1752402 Members
5856 Online
108788 Solutions
New Discussion юеВ

Re: Memory dump agan.

 
SOLVED
Go to solution
Darijo
Frequent Advisor

Memory dump agan.

Ok, so we got "new" alpha 1000 and the application which was working with < DIGITAL 21164 PICMG SBC 5/500> configuration, now is not working with .
The whole process of installation goes well but first time I boot the machine I get memory dump when it tries to load that application???

And then CPU halts and goes back to SRM....
Can I bypass init scripts and start application manually?

Problem/output:

-----------------------------------------------

-----------------Starting MCC Version 008

Job BOOTCHECK (queue SYS$BATCH, entry 3) started on SYS$BATCH

End of AEC_STARTUP at 16:20:50.28

Job STARTUP$1 (queue SYS$BATCH, entry 4) pending
pending status caused by queue busy state

**** OpenVMS (TM) Alpha Operating System V7.1-1H2 - BUGCHECK ****
** Bugcheck code = 000001CC: INVEXCEPTN, Exception while above ASTDEL
** Crash CPU: 00 Primary CPU: 00 Active CPUs: 00000001
** Current Process = BATCH_2
** Image Name = MZR1P1$DKB0:[SYS0.SYSCOMMON.][SYSEXE]SYSMAN.EXE
**** Starting compressed selective memory dump at 7-JUN-2008 16:21...
...........................................................
...Complete ****
------------------------------
35 REPLIES 35
Andy Bustamante
Honored Contributor

Re: Memory dump agan.

>>> Can I bypass init scripts and start application manually?

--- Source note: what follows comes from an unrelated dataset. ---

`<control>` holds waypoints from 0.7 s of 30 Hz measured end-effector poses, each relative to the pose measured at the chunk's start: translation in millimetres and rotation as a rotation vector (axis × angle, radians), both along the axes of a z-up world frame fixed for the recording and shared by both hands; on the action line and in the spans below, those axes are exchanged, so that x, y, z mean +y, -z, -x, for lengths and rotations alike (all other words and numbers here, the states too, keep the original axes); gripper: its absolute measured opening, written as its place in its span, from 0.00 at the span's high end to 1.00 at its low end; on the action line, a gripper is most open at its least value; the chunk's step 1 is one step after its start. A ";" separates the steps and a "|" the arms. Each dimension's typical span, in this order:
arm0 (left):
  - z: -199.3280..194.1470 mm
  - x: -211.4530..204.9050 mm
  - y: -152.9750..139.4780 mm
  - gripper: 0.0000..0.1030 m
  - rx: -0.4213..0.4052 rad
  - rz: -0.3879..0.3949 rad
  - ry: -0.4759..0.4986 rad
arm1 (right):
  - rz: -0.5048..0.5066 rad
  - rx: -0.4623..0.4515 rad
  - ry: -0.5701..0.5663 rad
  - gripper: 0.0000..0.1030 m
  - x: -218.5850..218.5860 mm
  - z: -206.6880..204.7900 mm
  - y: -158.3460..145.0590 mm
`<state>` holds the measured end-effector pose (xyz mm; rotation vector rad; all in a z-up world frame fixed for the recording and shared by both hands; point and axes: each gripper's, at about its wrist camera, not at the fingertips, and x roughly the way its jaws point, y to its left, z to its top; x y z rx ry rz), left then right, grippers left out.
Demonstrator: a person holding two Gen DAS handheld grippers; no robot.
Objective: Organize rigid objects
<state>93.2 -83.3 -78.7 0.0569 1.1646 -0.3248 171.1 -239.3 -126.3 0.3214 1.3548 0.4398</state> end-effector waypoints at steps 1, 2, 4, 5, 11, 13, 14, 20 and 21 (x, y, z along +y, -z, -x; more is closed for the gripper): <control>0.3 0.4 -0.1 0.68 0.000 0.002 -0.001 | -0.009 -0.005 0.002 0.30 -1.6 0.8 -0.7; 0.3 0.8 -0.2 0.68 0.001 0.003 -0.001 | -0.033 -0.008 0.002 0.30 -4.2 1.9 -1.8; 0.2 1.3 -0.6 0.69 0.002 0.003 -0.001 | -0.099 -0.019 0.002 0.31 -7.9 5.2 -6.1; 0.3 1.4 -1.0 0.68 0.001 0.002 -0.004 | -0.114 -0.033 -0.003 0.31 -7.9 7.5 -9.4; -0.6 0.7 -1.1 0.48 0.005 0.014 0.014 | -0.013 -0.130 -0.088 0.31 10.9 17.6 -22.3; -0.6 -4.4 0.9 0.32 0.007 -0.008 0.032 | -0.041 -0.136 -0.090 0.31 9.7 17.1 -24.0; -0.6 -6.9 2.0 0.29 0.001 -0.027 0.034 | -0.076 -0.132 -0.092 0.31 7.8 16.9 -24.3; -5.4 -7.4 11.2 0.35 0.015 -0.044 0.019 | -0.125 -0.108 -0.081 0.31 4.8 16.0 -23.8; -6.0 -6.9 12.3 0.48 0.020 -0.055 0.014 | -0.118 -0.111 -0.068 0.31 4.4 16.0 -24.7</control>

That depends. We don't know the application and what it's environment should be.

An Alphaserver 1000 is fairly dated system and it appears you're running VMS 7.2-1H2. First thing I would start with is with "$ analyse/crash" and see if there's any useful data in the crash dump. Second, check patches on the "old" 1000 against the "new" 1000. User account privileges?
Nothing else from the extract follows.